CHAPTER VI
A FORGOTTEN FAN
Meanwhile, in the next room, Peter and Nan, having completed their scheme of decoration with "smilax and things," were resting from their labours and smoking sociably together.
Nan cast a reflective eye upon the table.
"You don't think it looks too much like a shrubbery where you have to hunt for the cakes, do you?" she suggested.
"Certainly I don't," replied Peter promptly. "If there is some slight confusion occasioned by that trail of smilax round the pink sugar-icing cake it merely adds to its attractiveness. The charm of mystery, you know!"

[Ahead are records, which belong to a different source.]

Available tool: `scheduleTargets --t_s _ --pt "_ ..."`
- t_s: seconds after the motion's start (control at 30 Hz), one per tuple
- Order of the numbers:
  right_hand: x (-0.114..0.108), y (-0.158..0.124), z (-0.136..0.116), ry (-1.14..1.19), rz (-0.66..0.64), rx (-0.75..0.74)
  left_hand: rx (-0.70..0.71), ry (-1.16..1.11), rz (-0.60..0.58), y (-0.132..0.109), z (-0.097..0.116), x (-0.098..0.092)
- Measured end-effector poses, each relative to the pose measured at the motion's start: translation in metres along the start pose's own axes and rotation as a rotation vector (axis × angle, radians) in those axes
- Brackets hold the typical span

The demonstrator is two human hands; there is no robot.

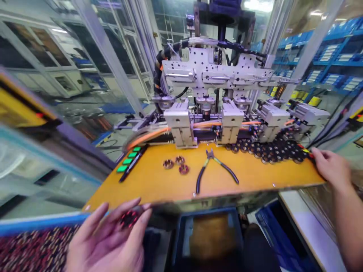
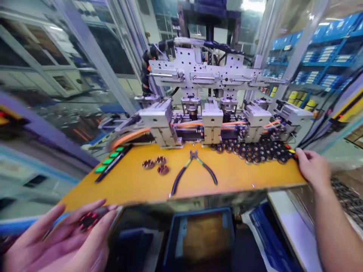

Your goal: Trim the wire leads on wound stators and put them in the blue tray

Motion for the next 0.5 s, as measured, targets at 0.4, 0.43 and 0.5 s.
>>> scheduleTargets --t_s 0.4,0.43,0.5 --pt "-0.081 -0.275 -0.146 0.623 -0.122 -1.130 0.127 -0.118 -0.294 -0.154 0.116 -0.063" --pt "-0.097 -0.321 -0.155 0.707 -0.162 -1.379 0.139 -0.120 -0.301 -0.164 0.122 -0.068" --pt "-0.122 -0.388 -0.160 0.768 -0.194 -1.674 0.164 -0.118 -0.317 -0.183 0.135 -0.075"
Point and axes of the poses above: each hand's wrist, its own y-axis towards the middle knuckle, its own x-axis out of the palm, z = x × y, the point moved 8 cm from there along y, towards the middle knuckle, and after that the axes turned 6 degrees about -z, right-handed, at the moved point
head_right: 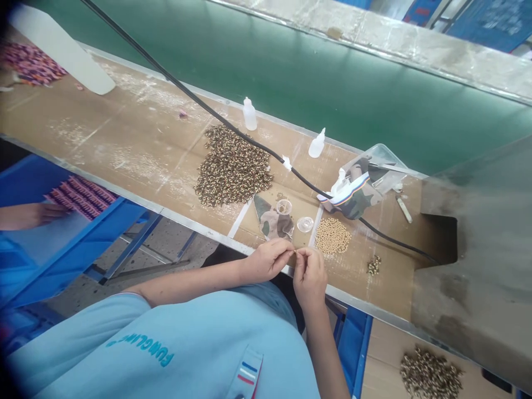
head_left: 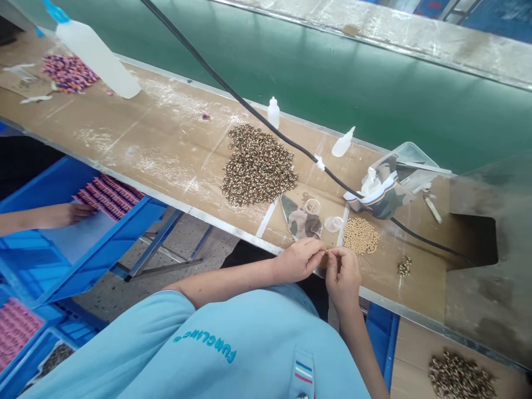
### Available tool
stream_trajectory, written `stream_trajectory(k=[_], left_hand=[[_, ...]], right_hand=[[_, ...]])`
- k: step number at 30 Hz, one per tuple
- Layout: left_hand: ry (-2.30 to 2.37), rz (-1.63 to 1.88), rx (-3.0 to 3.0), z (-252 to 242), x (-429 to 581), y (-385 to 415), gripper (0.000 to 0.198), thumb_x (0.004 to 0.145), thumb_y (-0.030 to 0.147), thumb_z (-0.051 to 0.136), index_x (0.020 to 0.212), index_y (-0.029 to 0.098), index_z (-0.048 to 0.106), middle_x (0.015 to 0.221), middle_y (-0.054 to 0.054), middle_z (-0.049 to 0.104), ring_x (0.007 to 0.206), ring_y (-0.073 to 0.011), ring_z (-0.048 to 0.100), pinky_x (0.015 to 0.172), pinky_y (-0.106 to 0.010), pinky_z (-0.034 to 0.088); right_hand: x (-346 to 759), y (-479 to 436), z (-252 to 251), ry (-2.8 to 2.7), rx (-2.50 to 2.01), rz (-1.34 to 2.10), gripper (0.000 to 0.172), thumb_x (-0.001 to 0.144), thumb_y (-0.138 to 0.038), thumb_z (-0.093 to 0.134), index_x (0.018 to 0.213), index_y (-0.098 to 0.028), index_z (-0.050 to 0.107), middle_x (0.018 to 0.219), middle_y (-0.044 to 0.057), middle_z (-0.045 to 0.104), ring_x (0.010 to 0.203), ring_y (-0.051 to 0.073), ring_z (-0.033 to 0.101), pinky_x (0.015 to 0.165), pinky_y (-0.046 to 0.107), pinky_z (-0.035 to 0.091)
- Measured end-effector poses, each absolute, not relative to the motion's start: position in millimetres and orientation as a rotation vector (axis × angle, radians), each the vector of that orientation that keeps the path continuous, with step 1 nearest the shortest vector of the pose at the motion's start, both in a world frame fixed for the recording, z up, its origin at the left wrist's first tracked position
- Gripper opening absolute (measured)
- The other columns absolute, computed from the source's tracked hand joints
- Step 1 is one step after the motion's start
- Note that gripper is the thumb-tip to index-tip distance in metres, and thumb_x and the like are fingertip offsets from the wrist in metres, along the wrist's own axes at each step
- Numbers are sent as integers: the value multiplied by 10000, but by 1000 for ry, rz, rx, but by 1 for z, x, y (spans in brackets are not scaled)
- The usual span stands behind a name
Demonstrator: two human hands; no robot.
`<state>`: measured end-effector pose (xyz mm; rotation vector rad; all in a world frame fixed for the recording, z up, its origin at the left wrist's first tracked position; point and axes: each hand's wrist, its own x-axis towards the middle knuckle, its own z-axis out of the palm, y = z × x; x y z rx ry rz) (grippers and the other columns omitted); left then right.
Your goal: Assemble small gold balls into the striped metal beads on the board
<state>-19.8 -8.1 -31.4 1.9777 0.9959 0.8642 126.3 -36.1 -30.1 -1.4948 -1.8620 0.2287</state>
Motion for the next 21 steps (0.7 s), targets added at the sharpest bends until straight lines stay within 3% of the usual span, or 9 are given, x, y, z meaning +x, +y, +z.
stream_trajectory(k=[21], left_hand=[[1004,907,2075,-33,-19,-8,210,905,215,332,779,162,492,754,-68,574,742,-150,532,723,-255,463]], right_hand=[[126,-38,-32,-1859,-1460,244,93,925,-245,435,873,-212,505,784,18,576,726,152,540,638,278,396]])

"I believe if Maryon were here he would sweep it all on to the floor in disgust!" observed Nan suddenly. "He'd say we'd forfeited simplicity."
"Maryon Rooke, the artist, you mean?"
The warm colour rushed into Nan's face, and she glanced at Peter with startled—almost frightened—eyes. She could not conceive why the sudden recollection of Rooke should have sprung into her mind at this particular moment. With difficulty her lips framed the monosyllable "Yes."
Peter bent forward. They were sitting together on the wide window-seat, the sound of the traffic from below coming murmuringly to their ears like some muted diapason.
"Nan"—Peter spoke very quietly—"Nan—was he the man?"
She nodded voicelessly. Peter made a quick gesture as though to lay his hand over hers, then checked it abruptly.
"My dear," he said, "do you still care?"
"No, I don't think so," she answered uncertainly. "I—I'm not sure. Oh,
Peter, how difficult life is!"
He assented briefly. He knew very well how difficult.
"I can't imagine why I thought of Maryon just now," went on Nan, a puzzled frown wrinkling her brows. "I never do, as a rule, when I'm with you."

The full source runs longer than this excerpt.